Barack Obama, a state senator running for an open seat in the U.S. Senate, became an overnight sensation and a national political figure with a
speech at the 2004 Democratic convention, which
proclaimed "there is not a
liberal America and a conservative America - there is the United States of
America." Liberals and conservatives remain disunited in many ways, but Barack Obama has helped more and more of them agree on at least one thing: he can't do the job during the daytime after a good night's sleep any better than he can at
three in the morning.
The LSM (Lame Stream Media) did a great job of vetting Sarah Palin as the Republican Vice Presidential nominee in 2008. Too bad that they did not spend at least 10% of that energy vetting their messiah...
Coulter has it right in Demonic comparing the American left's mentality to the mob mentality of the French during the French Revolution.... The French put in power one messiah after another only to behead them when they did not live up to the mob's expectations. Looks like the American leftist mob is looking for a guillotine.... that guillotine maybe Fast and Furious operated by the Gunwalker....

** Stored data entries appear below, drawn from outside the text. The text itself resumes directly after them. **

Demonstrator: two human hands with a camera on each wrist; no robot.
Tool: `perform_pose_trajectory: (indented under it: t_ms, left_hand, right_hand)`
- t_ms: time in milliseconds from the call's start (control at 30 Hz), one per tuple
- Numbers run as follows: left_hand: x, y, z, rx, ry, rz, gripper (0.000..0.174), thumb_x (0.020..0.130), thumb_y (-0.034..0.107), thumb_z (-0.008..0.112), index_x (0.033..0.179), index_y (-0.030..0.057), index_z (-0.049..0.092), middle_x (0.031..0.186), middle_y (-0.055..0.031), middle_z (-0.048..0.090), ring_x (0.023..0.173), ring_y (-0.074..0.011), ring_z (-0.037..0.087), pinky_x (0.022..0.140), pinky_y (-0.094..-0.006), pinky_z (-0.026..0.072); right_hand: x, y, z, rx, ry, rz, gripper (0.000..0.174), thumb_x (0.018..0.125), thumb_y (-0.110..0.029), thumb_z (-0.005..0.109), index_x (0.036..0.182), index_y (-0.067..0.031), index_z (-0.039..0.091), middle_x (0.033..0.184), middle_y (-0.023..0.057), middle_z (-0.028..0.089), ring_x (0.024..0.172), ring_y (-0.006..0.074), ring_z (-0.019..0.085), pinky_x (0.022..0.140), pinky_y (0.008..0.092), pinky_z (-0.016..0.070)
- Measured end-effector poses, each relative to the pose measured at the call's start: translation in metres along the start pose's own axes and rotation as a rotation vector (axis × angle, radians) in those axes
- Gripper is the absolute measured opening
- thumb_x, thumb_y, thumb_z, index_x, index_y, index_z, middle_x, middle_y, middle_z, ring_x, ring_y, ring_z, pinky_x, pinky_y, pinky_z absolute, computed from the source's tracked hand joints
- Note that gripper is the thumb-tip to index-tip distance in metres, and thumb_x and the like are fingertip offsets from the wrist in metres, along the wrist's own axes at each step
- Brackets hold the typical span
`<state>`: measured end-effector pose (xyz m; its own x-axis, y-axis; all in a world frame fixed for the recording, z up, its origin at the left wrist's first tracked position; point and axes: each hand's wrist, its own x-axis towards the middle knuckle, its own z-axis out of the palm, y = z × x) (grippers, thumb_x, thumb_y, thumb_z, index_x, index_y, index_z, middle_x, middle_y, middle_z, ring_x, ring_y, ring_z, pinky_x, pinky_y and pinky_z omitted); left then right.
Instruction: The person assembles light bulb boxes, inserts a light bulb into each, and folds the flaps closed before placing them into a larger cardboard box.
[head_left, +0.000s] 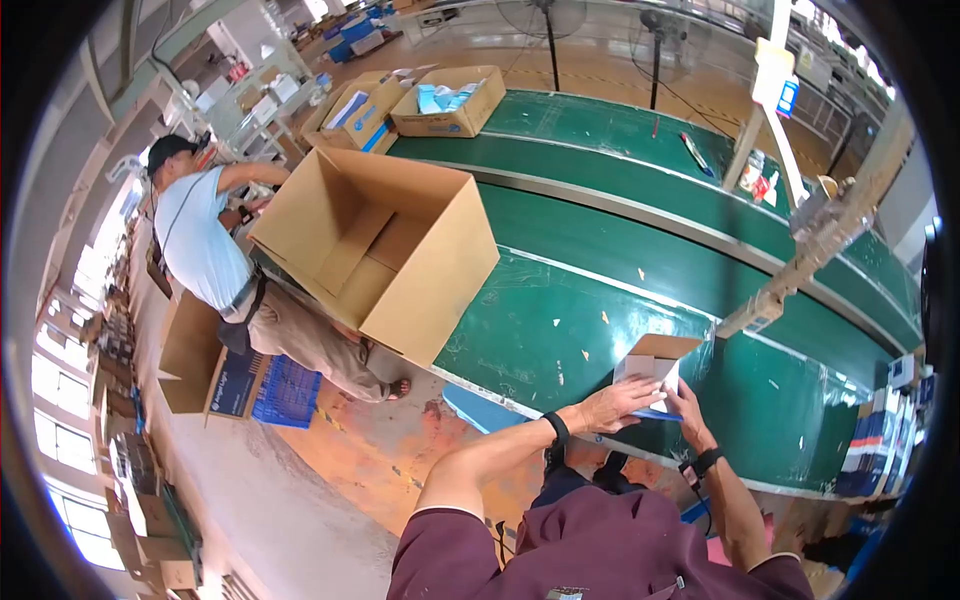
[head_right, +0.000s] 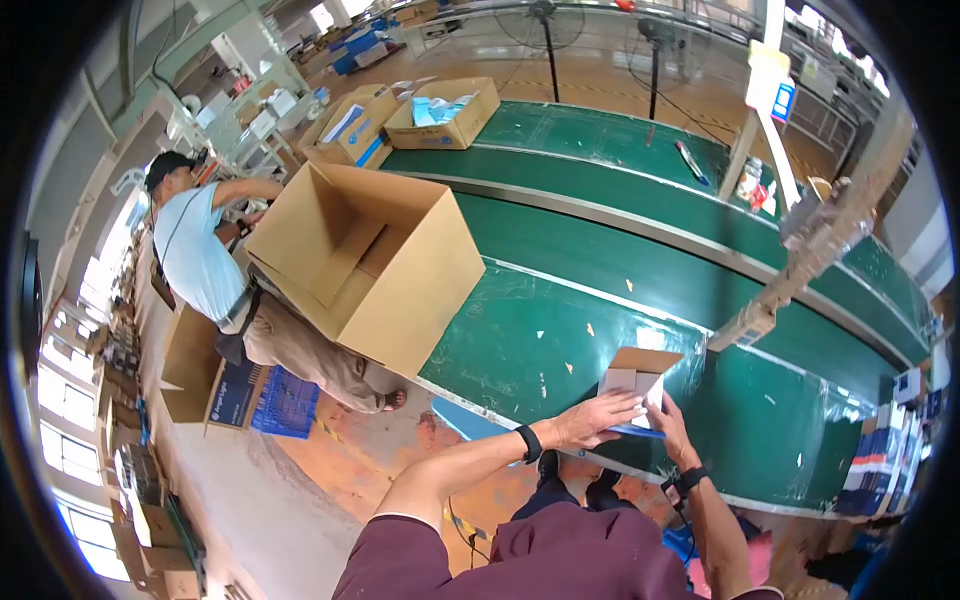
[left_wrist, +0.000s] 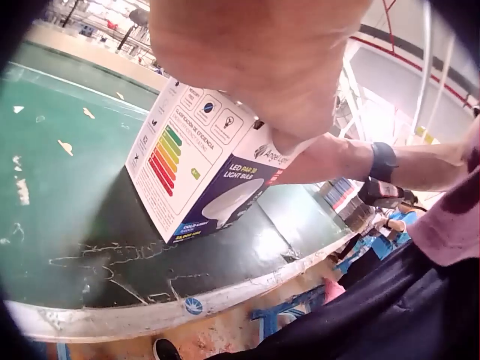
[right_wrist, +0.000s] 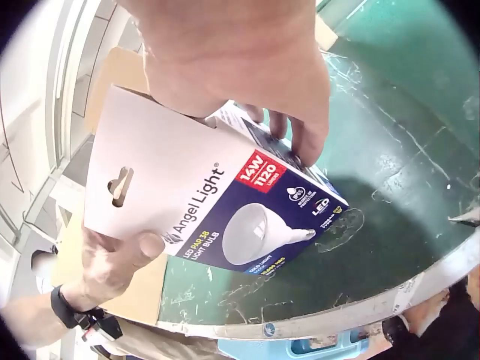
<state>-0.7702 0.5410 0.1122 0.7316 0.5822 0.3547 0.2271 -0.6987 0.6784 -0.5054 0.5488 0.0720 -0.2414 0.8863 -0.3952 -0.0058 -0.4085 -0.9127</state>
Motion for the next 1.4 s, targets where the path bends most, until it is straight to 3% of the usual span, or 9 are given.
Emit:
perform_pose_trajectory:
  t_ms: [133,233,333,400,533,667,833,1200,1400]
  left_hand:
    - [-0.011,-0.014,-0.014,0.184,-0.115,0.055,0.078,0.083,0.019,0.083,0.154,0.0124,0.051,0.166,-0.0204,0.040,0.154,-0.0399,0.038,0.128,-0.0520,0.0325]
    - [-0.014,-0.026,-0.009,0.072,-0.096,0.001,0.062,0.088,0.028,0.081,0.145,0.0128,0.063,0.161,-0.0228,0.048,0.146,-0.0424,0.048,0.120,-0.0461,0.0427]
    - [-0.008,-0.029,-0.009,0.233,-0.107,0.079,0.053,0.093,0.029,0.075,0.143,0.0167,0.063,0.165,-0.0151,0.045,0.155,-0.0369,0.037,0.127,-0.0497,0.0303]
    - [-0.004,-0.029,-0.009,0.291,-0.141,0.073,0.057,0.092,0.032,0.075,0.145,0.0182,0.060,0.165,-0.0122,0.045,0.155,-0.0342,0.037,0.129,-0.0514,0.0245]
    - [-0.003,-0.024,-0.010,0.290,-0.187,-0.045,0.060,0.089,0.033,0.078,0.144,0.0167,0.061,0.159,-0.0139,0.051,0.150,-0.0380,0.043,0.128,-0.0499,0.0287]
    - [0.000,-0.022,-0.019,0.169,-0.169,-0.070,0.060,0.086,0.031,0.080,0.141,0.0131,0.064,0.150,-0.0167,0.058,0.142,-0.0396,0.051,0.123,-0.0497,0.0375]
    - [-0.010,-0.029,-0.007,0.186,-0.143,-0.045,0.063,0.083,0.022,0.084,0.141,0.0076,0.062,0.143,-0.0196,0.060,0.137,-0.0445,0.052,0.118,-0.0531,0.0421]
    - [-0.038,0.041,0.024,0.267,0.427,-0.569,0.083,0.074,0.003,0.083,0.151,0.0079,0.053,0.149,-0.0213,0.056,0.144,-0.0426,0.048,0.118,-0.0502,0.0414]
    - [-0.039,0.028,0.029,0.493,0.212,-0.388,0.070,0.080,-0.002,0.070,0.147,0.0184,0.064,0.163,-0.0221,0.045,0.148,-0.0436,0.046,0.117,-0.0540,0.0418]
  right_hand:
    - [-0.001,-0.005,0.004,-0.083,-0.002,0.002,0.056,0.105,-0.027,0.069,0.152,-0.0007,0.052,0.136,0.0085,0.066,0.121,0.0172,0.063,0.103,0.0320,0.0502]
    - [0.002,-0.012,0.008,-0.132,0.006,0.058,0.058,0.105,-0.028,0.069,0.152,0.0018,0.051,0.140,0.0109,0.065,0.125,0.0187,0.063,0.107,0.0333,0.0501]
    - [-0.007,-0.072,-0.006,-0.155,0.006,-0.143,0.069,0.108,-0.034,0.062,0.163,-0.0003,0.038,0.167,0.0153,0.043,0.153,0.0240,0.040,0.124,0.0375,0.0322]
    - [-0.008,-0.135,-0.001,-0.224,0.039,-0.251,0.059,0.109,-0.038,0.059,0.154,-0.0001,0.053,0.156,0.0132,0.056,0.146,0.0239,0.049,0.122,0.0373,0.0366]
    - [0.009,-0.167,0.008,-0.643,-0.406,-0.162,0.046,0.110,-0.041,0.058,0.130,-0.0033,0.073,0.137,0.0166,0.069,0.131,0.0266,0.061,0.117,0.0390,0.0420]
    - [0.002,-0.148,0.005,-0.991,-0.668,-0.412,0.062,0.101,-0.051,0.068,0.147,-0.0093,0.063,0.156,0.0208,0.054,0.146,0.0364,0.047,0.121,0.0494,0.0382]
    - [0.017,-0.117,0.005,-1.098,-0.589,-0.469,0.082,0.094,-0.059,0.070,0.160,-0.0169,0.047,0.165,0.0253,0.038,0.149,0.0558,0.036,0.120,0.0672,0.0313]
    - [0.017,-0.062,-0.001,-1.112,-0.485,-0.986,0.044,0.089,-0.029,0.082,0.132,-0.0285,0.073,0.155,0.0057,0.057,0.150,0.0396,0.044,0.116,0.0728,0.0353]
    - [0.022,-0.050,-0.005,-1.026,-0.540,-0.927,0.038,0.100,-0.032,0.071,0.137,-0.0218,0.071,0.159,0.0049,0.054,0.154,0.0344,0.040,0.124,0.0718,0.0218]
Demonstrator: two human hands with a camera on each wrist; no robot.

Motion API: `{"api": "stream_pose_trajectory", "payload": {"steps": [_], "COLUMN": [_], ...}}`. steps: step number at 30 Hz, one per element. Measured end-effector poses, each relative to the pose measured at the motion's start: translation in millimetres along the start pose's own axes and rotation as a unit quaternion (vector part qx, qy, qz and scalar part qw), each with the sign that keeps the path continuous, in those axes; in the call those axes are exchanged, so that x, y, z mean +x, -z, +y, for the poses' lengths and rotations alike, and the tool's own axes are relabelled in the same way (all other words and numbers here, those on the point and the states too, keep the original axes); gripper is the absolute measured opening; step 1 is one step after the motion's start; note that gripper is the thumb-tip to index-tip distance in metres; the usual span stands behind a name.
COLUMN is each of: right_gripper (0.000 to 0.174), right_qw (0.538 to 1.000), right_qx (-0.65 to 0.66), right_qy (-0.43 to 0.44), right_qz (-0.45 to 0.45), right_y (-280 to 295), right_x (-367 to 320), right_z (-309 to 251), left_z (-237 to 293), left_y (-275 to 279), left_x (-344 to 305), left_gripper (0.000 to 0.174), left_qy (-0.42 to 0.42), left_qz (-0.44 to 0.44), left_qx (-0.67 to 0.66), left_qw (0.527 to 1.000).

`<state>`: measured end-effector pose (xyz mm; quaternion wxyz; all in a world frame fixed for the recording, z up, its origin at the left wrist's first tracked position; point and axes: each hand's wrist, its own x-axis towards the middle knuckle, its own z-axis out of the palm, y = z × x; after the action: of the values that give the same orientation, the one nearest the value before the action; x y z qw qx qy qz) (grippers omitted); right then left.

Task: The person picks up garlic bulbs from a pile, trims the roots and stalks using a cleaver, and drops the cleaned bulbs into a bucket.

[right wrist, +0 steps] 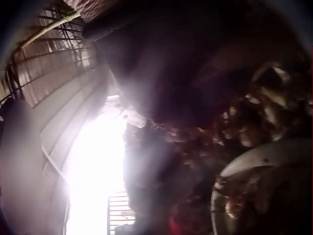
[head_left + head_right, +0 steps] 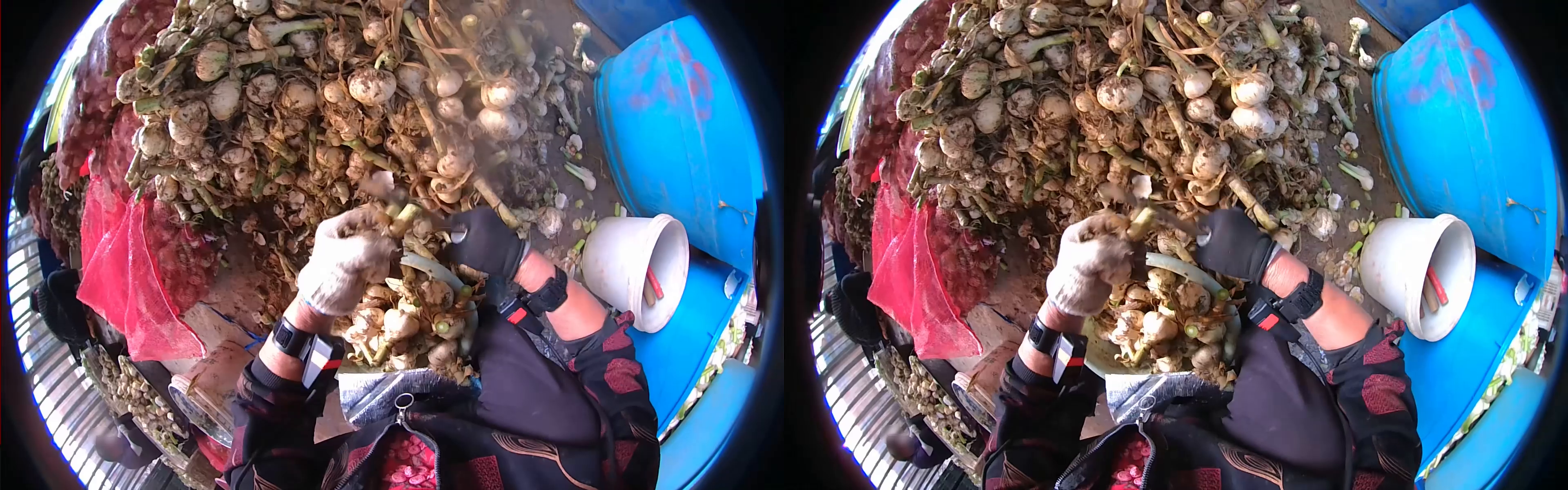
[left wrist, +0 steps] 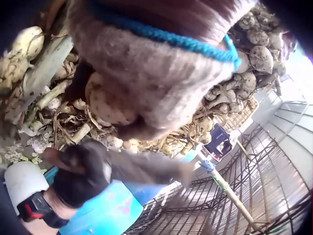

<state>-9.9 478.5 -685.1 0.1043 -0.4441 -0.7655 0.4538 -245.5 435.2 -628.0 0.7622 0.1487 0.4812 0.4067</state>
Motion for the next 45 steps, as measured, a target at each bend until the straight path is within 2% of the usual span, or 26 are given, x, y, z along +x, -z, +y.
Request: {"api": "stream_pose_trajectory", "payload": {"steps": [2, 3, 4, 6, 8, 9, 11, 12, 14, 18, 20, 21, 24, 25, 26, 28, 29, 30, 32, 33, 36, 37, 38, 41, 43, 45], "right_gripper": [0.022, 0.022, 0.023, 0.024, 0.03, 0.036, 0.035, 0.035, 0.034, 0.035, 0.034, 0.034, 0.034, 0.034, 0.03, 0.028, 0.028, 0.027, 0.028, 0.027, 0.024, 0.024, 0.024, 0.026, 0.026, 0.027], "right_qw": [0.993, 0.993, 0.995, 0.993, 0.995, 0.991, 0.991, 0.99, 0.99, 0.99, 0.989, 0.987, 0.984, 0.984, 0.987, 0.99, 0.989, 0.986, 0.982, 0.976, 0.981, 0.984, 0.987, 0.987, 0.987, 0.987], "right_qx": [-0.085, -0.081, -0.052, -0.024, 0.05, 0.072, 0.09, 0.11, 0.101, 0.094, 0.101, 0.109, 0.133, 0.134, 0.112, 0.087, 0.105, 0.124, 0.143, 0.165, 0.148, 0.132, 0.115, 0.107, 0.113, 0.12], "right_qy": [0.019, 0.018, -0.044, -0.102, -0.091, -0.116, -0.101, -0.089, -0.1, -0.108, -0.109, -0.112, -0.119, -0.116, -0.113, -0.111, -0.108, -0.107, -0.123, -0.14, -0.128, -0.119, -0.109, -0.119, -0.112, -0.107], "right_qz": [-0.077, -0.081, -0.073, -0.06, 0.003, -0.008, 0.011, 0.028, 0.022, 0.012, 0.017, 0.023, 0.013, 0.013, 0.01, 0.007, 0.008, 0.009, 0.015, 0.011, 0.01, 0.019, 0.027, 0.018, 0.014, 0.012], "right_y": [-5, -6, -3, 5, 10, 15, 14, 13, 9, 12, 9, 8, 8, 7, 5, 4, 5, 5, 7, 5, 7, 6, 4, 3, -1, -2], "right_x": [-5, -8, -10, -8, -6, -5, -3, -3, -4, -3, -4, -4, -2, -1, -1, -2, -2, -2, -3, -3, -1, -1, -1, 0, 2, 5], "right_z": [14, 14, 13, 14, 13, 8, 5, 3, 4, 3, 8, 10, 4, 4, 4, 5, 6, 7, 2, 4, 4, 3, 3, 0, 2, 2], "left_z": [-10, -11, 16, 15, 21, 16, 11, 12, 8, -1, -5, 7, 6, -1, -33, 3, 5, 5, -7, -1, -29, -5, 0, 14, 26, 6], "left_y": [13, 18, 21, 33, 37, 47, 68, 72, 66, 86, 96, 67, 80, 80, 132, 105, 114, 118, 121, 111, 141, 103, 102, 79, 63, 85], "left_x": [-8, -4, -6, -3, -3, 13, 58, 72, 97, 121, 116, 109, 100, 105, 125, 72, 65, 62, 68, 67, 140, 124, 135, 121, 100, 115], "left_gripper": [0.021, 0.024, 0.028, 0.036, 0.04, 0.04, 0.062, 0.065, 0.047, 0.054, 0.062, 0.072, 0.077, 0.076, 0.073, 0.081, 0.076, 0.065, 0.062, 0.065, 0.072, 0.077, 0.079, 0.073, 0.064, 0.054], "left_qy": [-0.014, -0.122, 0.016, -0.059, -0.002, -0.064, -0.065, -0.076, -0.025, -0.005, -0.12, -0.058, -0.02, 0.035, -0.009, 0.047, 0.066, 0.054, -0.043, -0.094, -0.076, -0.047, -0.017, -0.055, -0.035, -0.027], "left_qz": [-0.07, -0.202, -0.344, -0.326, -0.066, 0.071, 0.289, 0.294, 0.375, 0.415, 0.277, 0.297, 0.228, 0.232, 0.217, 0.088, 0.068, 0.12, 0.275, 0.26, 0.312, 0.354, 0.34, 0.277, 0.164, 0.196], "left_qx": [-0.029, 0.085, 0.327, 0.437, 0.252, 0.329, 0.353, 0.378, 0.523, 0.385, 0.231, 0.161, 0.258, -0.019, 0.212, 0.391, 0.437, 0.47, 0.334, 0.343, 0.282, 0.506, 0.474, 0.485, 0.258, 0.168], "left_qw": [0.997, 0.968, 0.88, 0.836, 0.966, 0.94, 0.888, 0.875, 0.765, 0.824, 0.925, 0.939, 0.939, 0.972, 0.953, 0.915, 0.894, 0.873, 0.901, 0.898, 0.904, 0.785, 0.812, 0.828, 0.951, 0.966]}}
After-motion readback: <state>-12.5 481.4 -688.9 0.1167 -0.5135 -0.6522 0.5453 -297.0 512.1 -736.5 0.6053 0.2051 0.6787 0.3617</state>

Granolageddon: What a great word! A formulation of genius!
The Democratic party, and the American establishment, still has not gotten over the big political events of 19989 and 1994. They still have not digested the idea history might not be moving toward social democracy.
Or more to your point, the Democratic Left believes in the existence of Historical Inevitability as a force, while the insurgent right gathers strength from its belief that the future can be either great or disasterous depending on its own strength and right actions.